The AI infrastructure market is undergoing a tectonic shift, and at the center of this process is not Nvidia, but Apple. My sources and analysis of market data indicate that OpenAI has carried out a massive purchase of tens of thousands of Mac mini and Mac Studio computers over recent quarters. This is not just a change of equipment fleet—it is a strategic maneuver aimed at creating a fundamentally new layer of computing for training agentic systems.

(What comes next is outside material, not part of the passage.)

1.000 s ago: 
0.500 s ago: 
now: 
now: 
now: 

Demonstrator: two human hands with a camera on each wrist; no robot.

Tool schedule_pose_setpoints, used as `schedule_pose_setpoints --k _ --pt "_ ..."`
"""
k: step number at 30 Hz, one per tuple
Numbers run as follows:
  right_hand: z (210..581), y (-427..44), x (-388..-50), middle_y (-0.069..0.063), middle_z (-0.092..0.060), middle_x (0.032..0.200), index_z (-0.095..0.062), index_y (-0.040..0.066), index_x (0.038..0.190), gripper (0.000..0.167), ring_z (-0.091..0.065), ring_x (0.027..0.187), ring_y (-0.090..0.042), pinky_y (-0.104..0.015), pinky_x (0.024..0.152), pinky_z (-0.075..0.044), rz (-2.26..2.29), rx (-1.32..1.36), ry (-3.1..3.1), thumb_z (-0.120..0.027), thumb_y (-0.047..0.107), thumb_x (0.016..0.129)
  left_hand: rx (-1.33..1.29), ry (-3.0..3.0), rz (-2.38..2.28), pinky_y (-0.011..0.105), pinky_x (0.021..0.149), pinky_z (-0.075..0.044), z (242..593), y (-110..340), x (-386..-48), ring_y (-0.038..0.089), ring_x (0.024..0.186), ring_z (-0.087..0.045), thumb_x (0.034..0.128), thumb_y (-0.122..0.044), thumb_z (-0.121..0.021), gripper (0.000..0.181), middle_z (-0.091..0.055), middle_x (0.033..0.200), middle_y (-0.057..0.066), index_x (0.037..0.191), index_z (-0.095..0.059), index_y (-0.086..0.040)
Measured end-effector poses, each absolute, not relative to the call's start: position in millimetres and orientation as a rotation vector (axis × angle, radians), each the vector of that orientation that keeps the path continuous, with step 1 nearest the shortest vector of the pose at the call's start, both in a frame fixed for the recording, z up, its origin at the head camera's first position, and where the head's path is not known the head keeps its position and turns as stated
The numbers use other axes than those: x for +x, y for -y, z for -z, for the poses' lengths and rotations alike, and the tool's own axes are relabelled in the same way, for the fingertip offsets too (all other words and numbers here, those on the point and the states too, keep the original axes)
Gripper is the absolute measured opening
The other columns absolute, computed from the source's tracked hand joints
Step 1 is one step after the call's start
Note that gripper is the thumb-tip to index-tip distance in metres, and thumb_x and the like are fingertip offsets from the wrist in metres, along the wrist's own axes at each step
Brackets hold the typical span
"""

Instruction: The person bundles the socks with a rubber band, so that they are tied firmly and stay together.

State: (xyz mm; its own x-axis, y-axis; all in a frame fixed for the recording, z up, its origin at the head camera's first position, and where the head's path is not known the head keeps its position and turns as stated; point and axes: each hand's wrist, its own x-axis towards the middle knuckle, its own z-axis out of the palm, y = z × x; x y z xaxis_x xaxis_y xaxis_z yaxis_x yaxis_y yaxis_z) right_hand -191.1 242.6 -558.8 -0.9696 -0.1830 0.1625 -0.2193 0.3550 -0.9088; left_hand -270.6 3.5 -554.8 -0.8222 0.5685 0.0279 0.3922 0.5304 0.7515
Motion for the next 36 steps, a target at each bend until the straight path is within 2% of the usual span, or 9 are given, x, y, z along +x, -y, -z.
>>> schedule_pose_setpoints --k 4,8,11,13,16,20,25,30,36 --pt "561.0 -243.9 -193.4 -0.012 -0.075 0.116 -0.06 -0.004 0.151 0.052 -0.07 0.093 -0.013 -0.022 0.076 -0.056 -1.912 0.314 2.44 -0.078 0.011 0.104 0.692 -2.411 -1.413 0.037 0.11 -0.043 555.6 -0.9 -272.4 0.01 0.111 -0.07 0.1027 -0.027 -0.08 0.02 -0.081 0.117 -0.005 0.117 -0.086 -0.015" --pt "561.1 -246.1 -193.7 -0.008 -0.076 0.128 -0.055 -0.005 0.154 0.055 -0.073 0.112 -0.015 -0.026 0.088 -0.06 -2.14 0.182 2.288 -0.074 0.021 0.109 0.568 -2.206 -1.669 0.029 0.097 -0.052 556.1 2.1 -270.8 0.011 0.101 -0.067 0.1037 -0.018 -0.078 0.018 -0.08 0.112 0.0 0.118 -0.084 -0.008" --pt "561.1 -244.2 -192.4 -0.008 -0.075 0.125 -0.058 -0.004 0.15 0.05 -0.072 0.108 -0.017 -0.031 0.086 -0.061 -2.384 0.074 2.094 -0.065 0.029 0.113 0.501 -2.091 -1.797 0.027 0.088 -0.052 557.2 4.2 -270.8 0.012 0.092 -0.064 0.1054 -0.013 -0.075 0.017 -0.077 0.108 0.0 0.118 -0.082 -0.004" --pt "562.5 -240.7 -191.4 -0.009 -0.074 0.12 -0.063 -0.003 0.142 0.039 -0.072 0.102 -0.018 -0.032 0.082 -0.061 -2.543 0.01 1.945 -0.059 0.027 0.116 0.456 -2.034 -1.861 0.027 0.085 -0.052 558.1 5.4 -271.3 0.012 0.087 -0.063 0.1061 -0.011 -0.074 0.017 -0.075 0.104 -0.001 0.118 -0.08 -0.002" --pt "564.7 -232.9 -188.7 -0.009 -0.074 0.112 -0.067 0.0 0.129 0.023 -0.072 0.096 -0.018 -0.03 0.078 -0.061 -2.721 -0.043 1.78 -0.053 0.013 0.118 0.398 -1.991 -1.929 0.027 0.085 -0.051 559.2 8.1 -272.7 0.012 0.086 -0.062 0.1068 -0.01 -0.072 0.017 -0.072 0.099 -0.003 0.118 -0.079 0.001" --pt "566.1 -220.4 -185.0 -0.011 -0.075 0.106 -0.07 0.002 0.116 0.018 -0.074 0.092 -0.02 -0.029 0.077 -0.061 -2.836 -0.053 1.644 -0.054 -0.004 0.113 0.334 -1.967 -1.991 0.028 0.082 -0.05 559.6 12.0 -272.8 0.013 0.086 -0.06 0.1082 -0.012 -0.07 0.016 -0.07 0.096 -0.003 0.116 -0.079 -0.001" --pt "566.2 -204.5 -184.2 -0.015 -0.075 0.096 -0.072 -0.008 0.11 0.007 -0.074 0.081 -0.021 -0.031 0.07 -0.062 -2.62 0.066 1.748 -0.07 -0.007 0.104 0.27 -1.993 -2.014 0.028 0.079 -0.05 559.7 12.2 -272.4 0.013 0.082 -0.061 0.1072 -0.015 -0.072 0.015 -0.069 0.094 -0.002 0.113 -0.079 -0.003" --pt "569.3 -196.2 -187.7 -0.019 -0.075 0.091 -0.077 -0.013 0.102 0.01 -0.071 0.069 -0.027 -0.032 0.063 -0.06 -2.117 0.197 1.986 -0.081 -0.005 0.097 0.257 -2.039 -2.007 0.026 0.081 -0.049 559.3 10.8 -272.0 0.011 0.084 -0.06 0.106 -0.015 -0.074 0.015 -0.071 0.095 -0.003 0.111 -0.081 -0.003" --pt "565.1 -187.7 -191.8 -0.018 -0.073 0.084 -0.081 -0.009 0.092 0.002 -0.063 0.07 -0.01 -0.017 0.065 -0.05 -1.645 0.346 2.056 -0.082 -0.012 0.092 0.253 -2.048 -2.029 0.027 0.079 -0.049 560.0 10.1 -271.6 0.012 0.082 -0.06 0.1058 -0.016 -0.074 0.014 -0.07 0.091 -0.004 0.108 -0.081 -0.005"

The key task is to teach AI agents to interact with desktop operating systems the way humans do: clicking, typing, and managing the interface. This requires not virtual sandboxes, but real, isolated environments. The compact Mac mini is ideally suited for deploying thousands of such independent "workstations." At the same time, the Mac Studio M5 Ultra with support for up to 512 GB of unified memory becomes an ideal host for heavy language models that serve as the "brain" of these agents.

Technical details and the arms race

The numbers are impressive. The flagship Mac Studio M5 Ultra with a memory bandwidth of 1.2 TB/s can fully load the open LLM GLM-5.3-Flash with 320 billion parameters, which takes up to 300 GB of RAM. For comparison: on a traditional desktop, this would require a setup of ten flagship RTX 5090s, which would result in enormous energy consumption and performance loss on interconnects.

It is telling that Anthropic, OpenAI's main competitor, is solving a similar problem in a different way by renting Mac mini capacity from Amazon Web Services. This confirms that the Apple ecosystem is becoming a critically important element for AI labs, even despite the fact that Apple itself has long been considered a laggard in the AI race. As early as late April 2026, Tim Cook acknowledged the shortage of Mac mini and Mac Studio, directly citing agentic AI tools as the reason.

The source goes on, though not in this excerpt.